◆ EXERCISE DETAILS
Take every line containing "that" from the material and copy it.

◆ DATA BLOCK
☆ ☆ ☆
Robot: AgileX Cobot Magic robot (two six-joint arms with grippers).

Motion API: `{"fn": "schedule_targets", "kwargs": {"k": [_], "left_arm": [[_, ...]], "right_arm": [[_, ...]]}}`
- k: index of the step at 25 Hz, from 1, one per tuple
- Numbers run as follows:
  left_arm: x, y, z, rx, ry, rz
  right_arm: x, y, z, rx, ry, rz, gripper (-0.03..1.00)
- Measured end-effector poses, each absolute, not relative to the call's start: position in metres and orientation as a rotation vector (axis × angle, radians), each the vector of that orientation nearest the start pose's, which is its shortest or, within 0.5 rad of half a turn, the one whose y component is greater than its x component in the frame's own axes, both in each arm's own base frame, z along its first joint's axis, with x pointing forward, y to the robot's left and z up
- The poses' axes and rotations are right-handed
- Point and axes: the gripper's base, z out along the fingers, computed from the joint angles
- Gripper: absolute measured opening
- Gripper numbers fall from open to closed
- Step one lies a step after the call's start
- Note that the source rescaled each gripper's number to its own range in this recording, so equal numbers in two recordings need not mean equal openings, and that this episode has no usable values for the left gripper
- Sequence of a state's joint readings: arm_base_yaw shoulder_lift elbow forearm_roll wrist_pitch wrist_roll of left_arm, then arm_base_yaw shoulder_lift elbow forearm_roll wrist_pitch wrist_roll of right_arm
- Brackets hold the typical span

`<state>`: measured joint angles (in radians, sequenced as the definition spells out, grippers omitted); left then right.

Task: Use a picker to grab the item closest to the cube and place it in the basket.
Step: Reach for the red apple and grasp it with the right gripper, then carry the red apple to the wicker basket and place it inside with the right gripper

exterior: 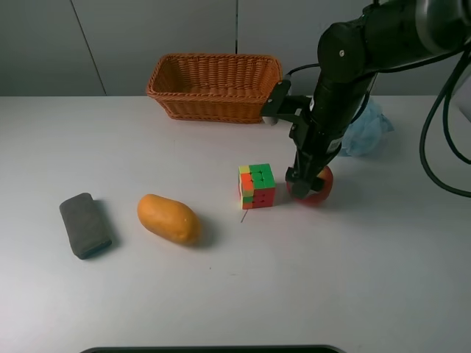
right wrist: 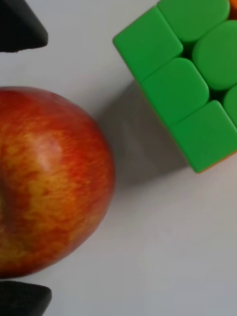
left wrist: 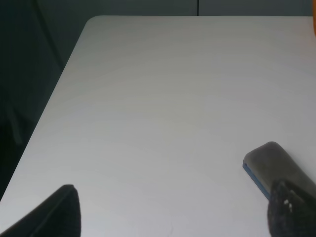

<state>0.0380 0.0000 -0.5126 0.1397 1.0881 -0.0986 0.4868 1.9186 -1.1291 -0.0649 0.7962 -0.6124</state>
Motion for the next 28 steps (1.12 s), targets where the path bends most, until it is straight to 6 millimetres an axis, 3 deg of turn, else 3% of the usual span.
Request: {"fn": "schedule_targets", "kwargs": {"k": [10,11,12,13,23,25,28], "left_arm": [[-0.008,0.011,0.279,-0.15,2.048,0.13],[-0.008,0.011,0.279,-0.15,2.048,0.13],[-0.008,0.011,0.279,-0.15,2.048,0.13],[-0.008,0.011,0.279,-0.15,2.048,0.13],[-0.008,0.011,0.279,-0.15,2.048,0.13],[-0.008,0.011,0.279,-0.15,2.048,0.13],[-0.008,0.011,0.279,-0.15,2.048,0.13]], "right_arm": [[0.308,0.158,0.133,-1.667,2.592,-0.079,0.97],[0.308,0.158,0.133,-1.667,2.593,-0.081,0.79],[0.308,0.158,0.134,-1.665,2.589,-0.082,0.26],[0.309,0.158,0.134,-1.662,2.59,-0.082,0.0],[0.308,0.157,0.135,-1.664,2.594,-0.092,0.01],[0.308,0.155,0.145,-1.671,2.585,-0.111,0.01],[0.312,0.155,0.184,-1.64,2.494,-0.165,0.01]]}}
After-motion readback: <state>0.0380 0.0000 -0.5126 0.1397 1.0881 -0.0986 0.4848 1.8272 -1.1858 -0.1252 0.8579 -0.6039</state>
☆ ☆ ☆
◆ RESULT OF THE TASK
- Measured end-effector poses, each absolute, not relative to the call's start: position in metres and orientation as a rotation vector (axis × angle, radians), each the vector of that orientation nearest the start pose's, which is its shortest or, within 0.5 rad of half a turn, the one whose y component is greater than its x component in the frame's own axes, both in each arm's own base frame, z along its first joint's axis, with x pointing forward, y to the robot's left and z up
- Note that the source rescaled each gripper's number to its own range in this recording, so equal numbers in two recordings need not mean equal openings, and that this episode has no usable values for the left gripper

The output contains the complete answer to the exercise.